Once the rules ease, which is expected in a week or so, people might see more gyroscope-based devices become part of the daily traffic scene.
Let’s take a closer look at personal mobility, the devices involved and what their proliferation will mean for standard commuters.
What exactly are personal mobility devices?
Generally speaking, these can be any device that improves one’s mobility, particularly in public.
The transport ministry says they should be less than 150 cm long, 70 cm high and go no faster than 10 kph.
A prime example is the Segway, the two-wheel, self-balancing device made by U.S.-based Segway Inc. that is steered simply by shifting one’s weight. Toyota Motor Corp. followed with the similar Winglet. Both are driven standing upright while holding a hand control.
Honda is developing a variation called the Uni-Cub that resembles a stool with wheels, though it is more suited for indoor use.
Are they allowed on public thoroughfares?
In Japan, they can only be used under tight restrictions, as opposed to many U.S. states and Europe, including Germany and France.
Here, the Segway is considered a special motor vehicle that would require mirrors, turn signals and brakes if operated on the street, with drivers requiring licensing. The only places they can be driven right now are in areas that have been designated by the central government as special structural reform zones, at the request of municipalities.
But such zones aren’t established simply for allowing Segways and Winglets.
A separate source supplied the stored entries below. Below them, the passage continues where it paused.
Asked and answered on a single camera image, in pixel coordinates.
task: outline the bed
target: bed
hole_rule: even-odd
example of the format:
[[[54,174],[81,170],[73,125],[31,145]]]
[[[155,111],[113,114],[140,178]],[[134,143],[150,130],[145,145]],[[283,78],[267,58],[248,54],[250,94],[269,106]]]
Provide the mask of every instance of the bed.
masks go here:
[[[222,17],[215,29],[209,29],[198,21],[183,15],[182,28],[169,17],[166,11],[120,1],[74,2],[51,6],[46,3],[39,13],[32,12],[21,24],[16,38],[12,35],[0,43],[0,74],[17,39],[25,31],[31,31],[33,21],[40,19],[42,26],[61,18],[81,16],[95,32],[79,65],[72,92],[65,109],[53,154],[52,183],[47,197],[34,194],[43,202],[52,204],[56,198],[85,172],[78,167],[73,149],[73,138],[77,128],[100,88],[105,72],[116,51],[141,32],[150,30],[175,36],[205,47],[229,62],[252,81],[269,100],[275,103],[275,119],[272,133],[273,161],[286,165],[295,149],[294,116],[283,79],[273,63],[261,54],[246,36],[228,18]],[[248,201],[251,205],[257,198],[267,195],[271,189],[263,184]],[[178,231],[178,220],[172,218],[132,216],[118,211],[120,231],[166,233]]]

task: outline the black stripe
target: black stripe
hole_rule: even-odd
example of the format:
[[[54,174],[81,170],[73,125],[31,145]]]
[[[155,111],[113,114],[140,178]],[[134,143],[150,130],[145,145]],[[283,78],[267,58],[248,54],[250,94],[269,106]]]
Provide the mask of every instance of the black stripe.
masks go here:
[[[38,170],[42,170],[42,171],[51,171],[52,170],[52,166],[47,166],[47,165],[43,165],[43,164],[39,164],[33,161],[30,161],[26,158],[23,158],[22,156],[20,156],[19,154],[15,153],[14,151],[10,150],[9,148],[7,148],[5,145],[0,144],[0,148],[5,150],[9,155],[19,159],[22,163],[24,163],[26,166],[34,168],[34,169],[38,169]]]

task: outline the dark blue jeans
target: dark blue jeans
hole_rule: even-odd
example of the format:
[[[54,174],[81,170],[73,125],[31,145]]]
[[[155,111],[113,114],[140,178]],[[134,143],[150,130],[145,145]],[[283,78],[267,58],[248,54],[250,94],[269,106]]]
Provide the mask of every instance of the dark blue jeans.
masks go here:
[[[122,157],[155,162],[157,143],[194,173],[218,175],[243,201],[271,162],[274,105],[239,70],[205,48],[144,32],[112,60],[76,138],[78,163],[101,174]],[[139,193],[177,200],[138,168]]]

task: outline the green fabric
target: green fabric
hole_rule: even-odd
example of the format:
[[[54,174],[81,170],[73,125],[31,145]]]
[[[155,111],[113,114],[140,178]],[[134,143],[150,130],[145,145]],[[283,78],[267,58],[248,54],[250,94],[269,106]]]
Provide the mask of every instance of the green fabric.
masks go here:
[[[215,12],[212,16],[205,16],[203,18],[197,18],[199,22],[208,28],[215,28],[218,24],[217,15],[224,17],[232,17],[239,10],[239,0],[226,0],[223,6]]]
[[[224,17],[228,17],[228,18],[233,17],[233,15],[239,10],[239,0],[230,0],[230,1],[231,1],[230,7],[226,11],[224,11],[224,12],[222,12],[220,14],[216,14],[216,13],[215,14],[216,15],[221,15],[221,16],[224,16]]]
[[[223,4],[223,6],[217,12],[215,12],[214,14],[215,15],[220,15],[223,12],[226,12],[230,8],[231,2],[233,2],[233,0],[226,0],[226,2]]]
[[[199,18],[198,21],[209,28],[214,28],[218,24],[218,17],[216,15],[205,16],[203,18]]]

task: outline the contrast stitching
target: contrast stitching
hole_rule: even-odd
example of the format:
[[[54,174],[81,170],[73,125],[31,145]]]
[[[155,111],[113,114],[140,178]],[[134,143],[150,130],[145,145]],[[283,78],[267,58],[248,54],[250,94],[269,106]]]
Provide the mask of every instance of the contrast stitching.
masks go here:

They are based on comprehensive plans for energizing the economies of the communities they are in.
According to the transport ministry, there are only two areas — Tsukuba in Ibaraki Prefecture and Toyota in Aichi Prefecture — where people can ride Segways and Winglets.
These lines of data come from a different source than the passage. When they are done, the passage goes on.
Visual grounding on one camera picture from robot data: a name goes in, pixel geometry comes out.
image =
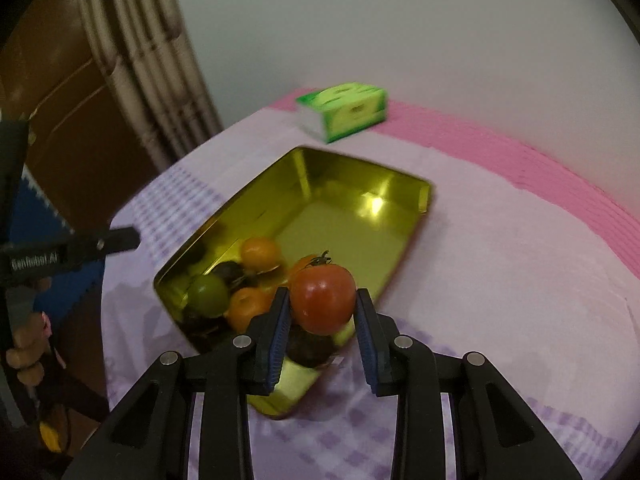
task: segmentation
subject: golden tray
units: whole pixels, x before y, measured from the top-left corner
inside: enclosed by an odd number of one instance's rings
[[[299,147],[284,155],[209,218],[162,267],[156,293],[199,352],[234,335],[222,318],[189,326],[182,316],[186,291],[217,263],[239,260],[242,242],[269,236],[287,265],[308,254],[330,251],[375,301],[427,212],[431,184],[401,171],[337,153]],[[285,273],[272,277],[284,280]],[[352,321],[334,341],[353,335]],[[285,358],[280,382],[269,397],[249,402],[269,416],[284,416],[304,396],[321,370]]]

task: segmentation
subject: tablecloth
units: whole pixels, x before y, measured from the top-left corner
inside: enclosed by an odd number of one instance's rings
[[[600,478],[640,420],[638,223],[558,163],[476,124],[392,103],[387,123],[325,146],[296,126],[290,104],[217,135],[114,218],[135,224],[142,243],[106,263],[111,405],[163,351],[194,353],[153,292],[159,267],[226,199],[306,144],[434,182],[429,219],[378,307],[435,351],[487,355],[583,478]],[[388,478],[395,406],[370,394],[349,346],[290,418],[250,413],[256,479]],[[447,464],[452,478],[450,453]]]

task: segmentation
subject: silver screw
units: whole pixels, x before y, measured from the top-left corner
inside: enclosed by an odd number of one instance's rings
[[[394,345],[398,348],[409,348],[412,344],[414,344],[414,340],[407,335],[399,335],[394,339]]]
[[[165,352],[160,356],[160,362],[163,365],[172,365],[178,360],[178,354],[173,351]]]
[[[471,352],[466,356],[466,360],[473,366],[482,366],[486,359],[478,352]]]
[[[247,335],[237,335],[234,338],[234,346],[236,348],[247,348],[251,344],[251,338]]]

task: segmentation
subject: green and yellow box
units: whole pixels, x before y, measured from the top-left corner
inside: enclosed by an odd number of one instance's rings
[[[300,96],[298,121],[312,136],[334,142],[386,119],[383,88],[345,83]]]

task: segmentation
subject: tomato stem
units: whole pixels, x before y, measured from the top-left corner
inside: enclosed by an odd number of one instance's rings
[[[325,251],[324,253],[322,253],[322,256],[316,256],[308,264],[306,264],[306,266],[307,267],[315,267],[315,266],[318,266],[318,265],[330,264],[331,263],[331,256],[327,256],[327,254],[329,254],[329,251]]]

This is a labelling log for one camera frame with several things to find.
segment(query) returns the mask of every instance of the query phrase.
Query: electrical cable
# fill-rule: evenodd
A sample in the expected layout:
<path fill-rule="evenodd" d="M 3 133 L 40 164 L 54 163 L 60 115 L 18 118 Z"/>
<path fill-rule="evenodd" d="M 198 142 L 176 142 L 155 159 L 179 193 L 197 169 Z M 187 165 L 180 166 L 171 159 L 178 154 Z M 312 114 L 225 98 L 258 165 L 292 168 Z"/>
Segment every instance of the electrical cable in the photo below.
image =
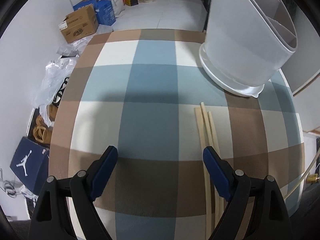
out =
<path fill-rule="evenodd" d="M 316 170 L 317 170 L 317 168 L 319 167 L 319 165 L 320 165 L 320 163 L 316 166 Z"/>
<path fill-rule="evenodd" d="M 10 181 L 3 180 L 2 168 L 0 168 L 0 176 L 0 181 L 2 181 L 2 187 L 0 186 L 0 189 L 2 189 L 9 197 L 16 198 L 18 195 L 17 191 L 14 188 L 16 177 L 14 176 L 14 183 L 12 185 Z"/>
<path fill-rule="evenodd" d="M 302 177 L 299 179 L 298 183 L 296 185 L 294 185 L 294 187 L 287 193 L 287 195 L 285 195 L 283 197 L 284 200 L 286 200 L 294 191 L 297 187 L 299 187 L 299 185 L 301 184 L 301 182 L 305 179 L 305 177 L 308 175 L 309 171 L 311 170 L 312 166 L 315 164 L 317 158 L 320 155 L 320 149 L 317 151 L 316 156 L 313 158 L 312 162 L 310 163 L 309 167 L 306 169 L 306 171 L 303 173 Z"/>

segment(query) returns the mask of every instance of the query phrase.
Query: metal screw
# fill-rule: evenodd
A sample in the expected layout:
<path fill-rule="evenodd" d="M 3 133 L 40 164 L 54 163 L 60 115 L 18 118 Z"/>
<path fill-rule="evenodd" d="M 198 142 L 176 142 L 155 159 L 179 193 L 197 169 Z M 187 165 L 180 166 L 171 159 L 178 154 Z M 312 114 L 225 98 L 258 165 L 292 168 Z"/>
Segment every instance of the metal screw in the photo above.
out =
<path fill-rule="evenodd" d="M 270 182 L 273 182 L 273 181 L 275 181 L 275 178 L 272 177 L 271 175 L 268 175 L 267 180 L 269 180 Z"/>
<path fill-rule="evenodd" d="M 236 174 L 237 176 L 243 176 L 243 175 L 244 175 L 244 172 L 241 171 L 241 170 L 236 170 L 236 171 L 235 171 L 235 174 Z"/>
<path fill-rule="evenodd" d="M 48 178 L 47 178 L 47 182 L 53 182 L 53 180 L 54 180 L 54 176 L 49 176 Z"/>
<path fill-rule="evenodd" d="M 78 177 L 83 177 L 86 174 L 86 172 L 85 171 L 79 171 L 77 174 L 78 174 Z"/>

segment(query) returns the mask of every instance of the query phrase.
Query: jordan logo
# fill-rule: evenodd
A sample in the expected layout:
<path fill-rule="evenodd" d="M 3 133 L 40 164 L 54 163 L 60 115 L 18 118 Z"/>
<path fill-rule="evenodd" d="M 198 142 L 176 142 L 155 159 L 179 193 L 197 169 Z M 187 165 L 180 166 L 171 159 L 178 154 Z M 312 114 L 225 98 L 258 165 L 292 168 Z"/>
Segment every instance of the jordan logo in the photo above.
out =
<path fill-rule="evenodd" d="M 24 168 L 24 176 L 28 176 L 27 171 L 26 171 L 26 162 L 27 159 L 29 158 L 30 154 L 32 153 L 32 151 L 30 150 L 29 154 L 26 155 L 22 160 L 21 163 L 17 164 L 17 167 L 22 166 Z"/>

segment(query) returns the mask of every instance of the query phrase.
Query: cardboard box
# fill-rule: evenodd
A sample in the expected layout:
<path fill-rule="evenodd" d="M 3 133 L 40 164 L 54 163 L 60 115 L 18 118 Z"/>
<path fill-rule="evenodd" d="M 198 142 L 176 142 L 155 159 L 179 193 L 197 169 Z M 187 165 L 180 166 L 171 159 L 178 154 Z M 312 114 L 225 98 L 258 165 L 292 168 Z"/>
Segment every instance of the cardboard box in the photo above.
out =
<path fill-rule="evenodd" d="M 98 21 L 92 5 L 87 5 L 68 14 L 59 24 L 59 29 L 67 43 L 94 34 L 98 28 Z"/>
<path fill-rule="evenodd" d="M 33 194 L 39 195 L 48 177 L 49 149 L 23 137 L 11 160 L 10 168 Z"/>
<path fill-rule="evenodd" d="M 77 3 L 73 9 L 78 10 L 89 4 L 93 5 L 99 24 L 111 26 L 115 23 L 116 17 L 110 0 L 83 0 Z"/>

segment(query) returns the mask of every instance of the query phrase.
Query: white plate
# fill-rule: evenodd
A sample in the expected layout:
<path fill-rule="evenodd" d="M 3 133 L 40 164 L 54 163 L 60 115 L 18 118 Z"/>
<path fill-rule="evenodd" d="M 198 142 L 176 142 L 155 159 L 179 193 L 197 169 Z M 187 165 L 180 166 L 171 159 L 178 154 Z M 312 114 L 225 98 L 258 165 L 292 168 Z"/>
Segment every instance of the white plate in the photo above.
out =
<path fill-rule="evenodd" d="M 258 87 L 249 87 L 242 85 L 233 79 L 227 77 L 220 70 L 215 68 L 211 61 L 209 60 L 207 53 L 204 50 L 204 43 L 201 44 L 199 49 L 199 56 L 201 64 L 204 71 L 209 75 L 209 77 L 217 83 L 224 90 L 241 97 L 254 97 L 257 98 L 262 92 L 264 84 Z"/>
Why is the government easing the rules, and where?
“In 2011, it became possible to run (personal mobility devices) on public roads in the special reform zones. Various experiments, like Segway tours, have been conducted with no accidents or (traffic) rule violations,” said ministry official Masaru Miyashita.
“This means it is possible for areas with similar conditions” to seek permission to test the devices in public, he said.
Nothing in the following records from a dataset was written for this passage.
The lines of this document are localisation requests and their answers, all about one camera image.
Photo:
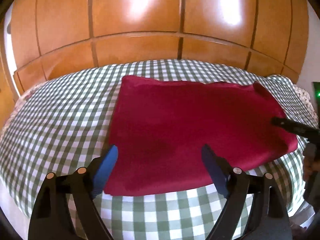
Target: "wooden headboard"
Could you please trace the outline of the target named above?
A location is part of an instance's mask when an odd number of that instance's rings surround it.
[[[15,0],[21,90],[113,63],[195,59],[298,80],[306,0]]]

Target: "red pillowcase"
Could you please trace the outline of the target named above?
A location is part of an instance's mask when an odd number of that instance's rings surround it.
[[[117,163],[104,188],[139,196],[212,183],[201,160],[208,144],[232,167],[247,171],[297,148],[297,137],[272,126],[286,117],[259,83],[162,82],[125,76],[114,109],[109,143]]]

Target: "folded red fabric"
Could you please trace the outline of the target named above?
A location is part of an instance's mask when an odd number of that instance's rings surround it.
[[[231,166],[247,171],[297,148],[297,137],[272,126],[286,117],[259,83],[162,82],[125,76],[113,112],[109,143],[117,163],[104,188],[139,196],[212,183],[201,160],[208,144]]]

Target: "round rivet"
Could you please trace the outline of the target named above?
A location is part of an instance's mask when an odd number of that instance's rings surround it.
[[[54,173],[50,172],[47,174],[47,179],[52,179],[54,177]]]
[[[272,174],[270,174],[270,173],[266,173],[265,176],[266,176],[267,179],[272,179],[273,178]]]
[[[233,172],[236,174],[241,174],[242,170],[240,168],[233,168]]]
[[[81,167],[81,168],[79,168],[78,173],[84,174],[86,171],[87,171],[87,169],[85,167]]]

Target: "bed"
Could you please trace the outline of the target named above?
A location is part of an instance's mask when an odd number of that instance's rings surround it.
[[[107,65],[47,81],[20,98],[0,137],[1,187],[7,190],[0,206],[8,203],[9,221],[16,221],[17,214],[10,211],[9,205],[25,215],[23,223],[12,222],[23,239],[27,239],[28,218],[45,175],[50,171],[57,175],[72,173],[87,166],[106,147],[108,125],[124,75],[242,85],[258,81],[276,98],[288,118],[317,126],[308,93],[288,78],[260,77],[226,65],[154,60]],[[302,152],[306,142],[299,137],[296,151],[248,171],[258,176],[273,174],[289,216],[303,203]],[[94,203],[114,239],[205,239],[225,199],[211,184],[141,197],[102,194]],[[248,195],[234,238],[244,230],[251,203],[252,195]],[[69,209],[78,235],[85,237],[71,196]]]

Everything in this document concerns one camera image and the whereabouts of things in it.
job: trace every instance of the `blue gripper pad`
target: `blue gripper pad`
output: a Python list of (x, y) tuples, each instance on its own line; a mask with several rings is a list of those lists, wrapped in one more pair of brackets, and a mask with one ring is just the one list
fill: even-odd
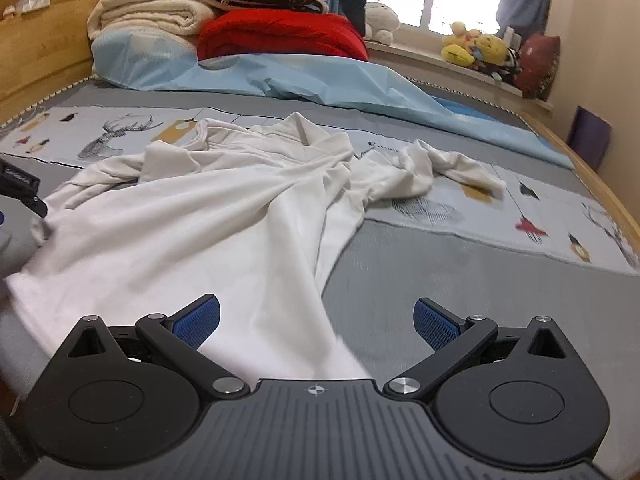
[(206, 298), (188, 314), (174, 322), (172, 333), (197, 349), (220, 323), (220, 304), (215, 296)]
[(414, 328), (418, 335), (435, 351), (460, 335), (460, 327), (436, 312), (422, 300), (414, 306)]

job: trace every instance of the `wooden bed frame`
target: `wooden bed frame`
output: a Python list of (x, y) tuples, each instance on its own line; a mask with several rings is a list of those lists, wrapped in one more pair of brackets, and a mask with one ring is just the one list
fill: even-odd
[[(18, 0), (0, 0), (0, 10)], [(91, 74), (86, 19), (98, 0), (51, 0), (50, 7), (0, 21), (0, 123), (50, 93)], [(578, 177), (640, 254), (640, 227), (600, 177), (541, 121), (540, 136), (569, 156)]]

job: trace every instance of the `bed sheet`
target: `bed sheet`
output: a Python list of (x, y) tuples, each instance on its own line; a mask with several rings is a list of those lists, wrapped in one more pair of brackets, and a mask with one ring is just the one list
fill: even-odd
[[(473, 111), (456, 106), (465, 113)], [(84, 168), (107, 156), (141, 153), (154, 140), (185, 146), (195, 138), (196, 124), (204, 118), (247, 128), (281, 120), (212, 107), (54, 106), (5, 135), (0, 153)], [(356, 156), (371, 149), (394, 156), (411, 145), (391, 137), (393, 130), (386, 128), (384, 134), (334, 126), (325, 129), (347, 132)], [(577, 265), (638, 273), (638, 259), (595, 200), (501, 166), (483, 164), (507, 183), (506, 191), (497, 198), (440, 176), (428, 197), (377, 202), (368, 209), (367, 218), (543, 253)]]
[(94, 71), (121, 88), (201, 90), (355, 108), (504, 146), (565, 168), (563, 153), (530, 130), (451, 112), (386, 66), (338, 56), (238, 54), (198, 62), (163, 31), (105, 31), (92, 44)]
[[(421, 138), (436, 148), (458, 150), (589, 196), (575, 175), (563, 168), (473, 139), (356, 110), (297, 100), (199, 92), (134, 92), (95, 85), (85, 86), (57, 104), (214, 107), (232, 114), (281, 118), (299, 111), (309, 120), (327, 126), (393, 132), (394, 137), (403, 140)], [(58, 174), (52, 179), (62, 177)], [(48, 186), (53, 184), (53, 180), (47, 182)], [(19, 203), (5, 200), (0, 202), (0, 208), (11, 222), (12, 254), (27, 258), (34, 250), (28, 222), (24, 221), (29, 217), (28, 211)], [(6, 266), (2, 263), (4, 274)], [(505, 326), (526, 325), (531, 317), (540, 314), (552, 316), (609, 401), (611, 424), (596, 464), (617, 479), (626, 478), (640, 467), (637, 277), (515, 253), (452, 235), (365, 220), (340, 257), (323, 299), (335, 331), (382, 384), (432, 352), (413, 327), (412, 309), (420, 296), (429, 296), (461, 317), (485, 314)], [(27, 392), (46, 361), (11, 309), (0, 310), (0, 369), (12, 386)]]

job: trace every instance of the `stuffed animal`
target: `stuffed animal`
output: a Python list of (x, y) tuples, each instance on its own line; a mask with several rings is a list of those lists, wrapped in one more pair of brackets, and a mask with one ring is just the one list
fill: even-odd
[(520, 67), (520, 53), (514, 48), (507, 48), (507, 56), (504, 58), (505, 64), (500, 69), (500, 76), (505, 83), (515, 86), (516, 76), (522, 72)]
[(453, 34), (442, 37), (442, 43), (444, 46), (453, 44), (462, 48), (467, 48), (467, 45), (473, 40), (473, 38), (477, 38), (481, 34), (481, 32), (476, 28), (466, 30), (466, 25), (462, 22), (451, 23), (451, 31)]
[(481, 34), (470, 45), (471, 54), (484, 63), (504, 66), (507, 57), (507, 44), (493, 34)]
[(473, 65), (476, 58), (469, 54), (464, 48), (458, 44), (450, 44), (442, 49), (440, 55), (444, 61), (453, 63), (454, 65), (464, 66), (466, 68)]
[(400, 27), (400, 19), (394, 10), (380, 2), (367, 2), (364, 15), (364, 39), (390, 45), (394, 40), (394, 31)]

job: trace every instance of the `beige wall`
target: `beige wall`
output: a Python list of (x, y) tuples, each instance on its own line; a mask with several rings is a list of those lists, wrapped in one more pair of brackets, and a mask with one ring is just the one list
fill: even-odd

Miyashita added that easing regulations will make it possible for people to ride such devices without being in a special reform zone.
Although permission to ride the devices will still be needed from local transport bureaus and police, the new rules will actually allow people, companies and other organizations to request that permission.
As for where, Tsukuba has been hosting Segway tours on sidewalks at least 3 meters wide so as not to interfere with pedestrian traffic, and taking security staff along to prevent accidents. Drivers are restricted to a maximum speed of 6 kph and must have a license.
The National Police Agency has not announced rules for a nationwide test, but it plans to allow the devices to ply sidewalks less than 3 meters wide simply because that is the reality in many busy urban areas.
Will the use of personal mobility devices explode?
Dai Akimoto, vice president of Segway Japan Ltd., a Yokohama-based distributor, said city tours using Segways have become increasingly popular in the U.S. and Europe, and Japan might join the trend once deregulation takes place.
Cities including Kyoto, Yokohama and Naha in Okinawa, as well as certain parts of Tokyo around the Imperial Palace and the Jingu district, are suitable for Segway use, Akimoto said.
There are many people who want to run Segway tours but can’t because of the regulations, so Akimoto said Japan will probably be seeing a good number of Segway-based tour operators flourish in the coming years.
Although Segways may not be good for long distances, they are handy for getting around town and might lend themselves to sharing services in the future, like car-sharing, he said.
Are they safe?
Akimoto said the Segway test in Tsukuba has logged about 20,000 km without incident, demonstrating a certain degree of safety. But similar tests overseas have been much shorter, he said, leaving Japan behind. The Segway also inspired unproven imitations that could pose a risk if they manage to spread in Japan, he warned.